**STUDY MATERIAL**
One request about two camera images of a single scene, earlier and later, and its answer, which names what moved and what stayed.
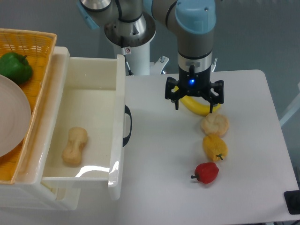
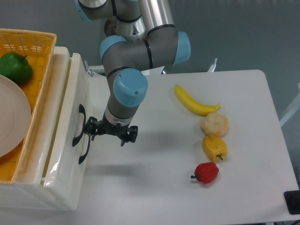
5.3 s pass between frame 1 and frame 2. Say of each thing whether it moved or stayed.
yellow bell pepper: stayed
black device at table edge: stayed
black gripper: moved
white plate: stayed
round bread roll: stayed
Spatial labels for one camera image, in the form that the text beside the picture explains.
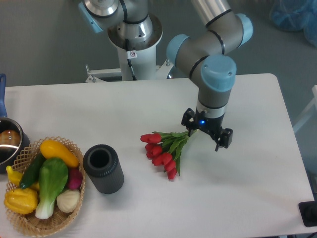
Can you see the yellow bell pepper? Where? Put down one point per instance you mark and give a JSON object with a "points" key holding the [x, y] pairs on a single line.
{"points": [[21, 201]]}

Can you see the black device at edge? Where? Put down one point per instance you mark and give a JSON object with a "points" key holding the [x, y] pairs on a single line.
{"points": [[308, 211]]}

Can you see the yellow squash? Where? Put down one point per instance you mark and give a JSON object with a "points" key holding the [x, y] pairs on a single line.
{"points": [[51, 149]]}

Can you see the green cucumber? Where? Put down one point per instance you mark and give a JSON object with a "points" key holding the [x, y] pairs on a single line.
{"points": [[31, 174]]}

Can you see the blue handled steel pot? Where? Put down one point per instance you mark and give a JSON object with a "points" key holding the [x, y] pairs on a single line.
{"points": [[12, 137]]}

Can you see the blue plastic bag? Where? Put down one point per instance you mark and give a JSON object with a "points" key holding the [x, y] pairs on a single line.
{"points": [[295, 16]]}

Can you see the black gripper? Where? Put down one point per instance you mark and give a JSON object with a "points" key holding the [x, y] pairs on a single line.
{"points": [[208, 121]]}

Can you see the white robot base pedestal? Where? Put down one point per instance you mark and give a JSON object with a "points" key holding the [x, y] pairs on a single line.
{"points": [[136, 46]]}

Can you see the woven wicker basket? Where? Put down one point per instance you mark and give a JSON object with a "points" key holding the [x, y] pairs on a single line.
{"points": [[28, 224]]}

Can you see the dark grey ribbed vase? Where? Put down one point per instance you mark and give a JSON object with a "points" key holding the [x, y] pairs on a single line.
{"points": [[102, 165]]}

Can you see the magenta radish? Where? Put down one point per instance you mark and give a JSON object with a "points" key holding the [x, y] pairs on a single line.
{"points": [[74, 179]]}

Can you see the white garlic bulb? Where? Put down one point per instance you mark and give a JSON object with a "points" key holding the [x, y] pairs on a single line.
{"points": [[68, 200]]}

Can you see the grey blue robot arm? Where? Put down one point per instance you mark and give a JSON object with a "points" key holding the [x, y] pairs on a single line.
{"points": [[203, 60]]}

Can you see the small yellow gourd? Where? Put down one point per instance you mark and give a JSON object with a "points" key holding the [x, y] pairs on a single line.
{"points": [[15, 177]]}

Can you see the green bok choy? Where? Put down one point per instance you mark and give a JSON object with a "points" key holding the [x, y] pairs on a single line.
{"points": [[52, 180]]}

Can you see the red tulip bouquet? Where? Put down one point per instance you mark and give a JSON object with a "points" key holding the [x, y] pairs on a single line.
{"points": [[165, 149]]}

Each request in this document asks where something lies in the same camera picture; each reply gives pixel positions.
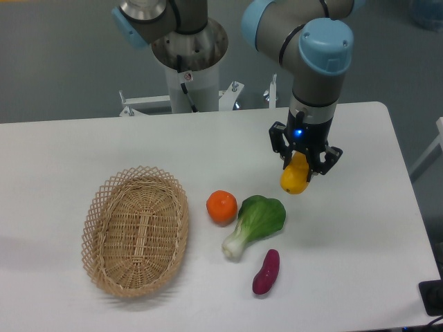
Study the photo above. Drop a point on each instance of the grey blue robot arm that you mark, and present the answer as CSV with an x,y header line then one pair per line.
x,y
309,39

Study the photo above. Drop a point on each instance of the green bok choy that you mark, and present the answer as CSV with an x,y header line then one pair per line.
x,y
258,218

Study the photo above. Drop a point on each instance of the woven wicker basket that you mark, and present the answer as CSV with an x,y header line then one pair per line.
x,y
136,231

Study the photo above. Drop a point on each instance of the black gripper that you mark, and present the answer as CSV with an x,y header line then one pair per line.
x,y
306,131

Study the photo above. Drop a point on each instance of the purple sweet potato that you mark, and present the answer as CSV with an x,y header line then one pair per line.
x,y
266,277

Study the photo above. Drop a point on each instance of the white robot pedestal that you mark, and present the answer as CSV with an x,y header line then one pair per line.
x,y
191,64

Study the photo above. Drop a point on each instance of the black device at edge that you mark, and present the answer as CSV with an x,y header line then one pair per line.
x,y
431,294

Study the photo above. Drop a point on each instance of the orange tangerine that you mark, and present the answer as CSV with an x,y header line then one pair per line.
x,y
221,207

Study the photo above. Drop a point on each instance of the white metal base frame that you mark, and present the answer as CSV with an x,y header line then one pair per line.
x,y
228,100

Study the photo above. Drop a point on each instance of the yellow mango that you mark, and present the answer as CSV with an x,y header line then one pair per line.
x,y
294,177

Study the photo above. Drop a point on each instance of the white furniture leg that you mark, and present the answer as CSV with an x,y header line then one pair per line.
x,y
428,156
* * *
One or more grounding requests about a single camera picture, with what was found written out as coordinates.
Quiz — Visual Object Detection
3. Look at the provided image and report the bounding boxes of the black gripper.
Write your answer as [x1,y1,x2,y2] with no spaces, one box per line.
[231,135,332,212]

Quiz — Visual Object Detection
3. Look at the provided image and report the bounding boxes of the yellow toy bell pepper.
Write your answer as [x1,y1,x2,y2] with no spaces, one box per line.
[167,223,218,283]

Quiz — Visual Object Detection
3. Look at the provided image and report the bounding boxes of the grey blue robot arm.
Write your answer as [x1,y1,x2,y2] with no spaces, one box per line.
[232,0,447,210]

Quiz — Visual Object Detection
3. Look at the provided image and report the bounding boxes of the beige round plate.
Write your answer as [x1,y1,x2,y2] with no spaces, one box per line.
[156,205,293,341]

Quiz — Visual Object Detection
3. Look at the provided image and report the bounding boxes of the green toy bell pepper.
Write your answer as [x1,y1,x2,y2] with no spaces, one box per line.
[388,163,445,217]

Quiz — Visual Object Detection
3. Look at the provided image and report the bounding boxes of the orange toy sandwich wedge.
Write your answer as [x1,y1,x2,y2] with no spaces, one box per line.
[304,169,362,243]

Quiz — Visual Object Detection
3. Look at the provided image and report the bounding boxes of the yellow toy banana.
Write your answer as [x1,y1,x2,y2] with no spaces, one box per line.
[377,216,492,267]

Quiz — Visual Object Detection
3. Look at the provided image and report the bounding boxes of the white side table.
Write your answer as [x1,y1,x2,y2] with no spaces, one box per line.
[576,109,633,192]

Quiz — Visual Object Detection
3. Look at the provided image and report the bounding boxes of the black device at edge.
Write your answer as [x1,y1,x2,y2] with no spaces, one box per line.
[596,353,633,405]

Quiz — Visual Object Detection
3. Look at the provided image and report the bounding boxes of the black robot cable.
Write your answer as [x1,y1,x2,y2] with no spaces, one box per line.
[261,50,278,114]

**DESCRIPTION OF THE TASK**
In the entries above, which lines hold the string "moved"? Report all of them.

**RESULT OF THE TASK**
One request about two camera images of a single scene, earlier and later, and its answer, which names what moved and what stayed.
5.3 s pass between frame 1 and frame 2. Say of each thing whether it moved or stayed.
black gripper: moved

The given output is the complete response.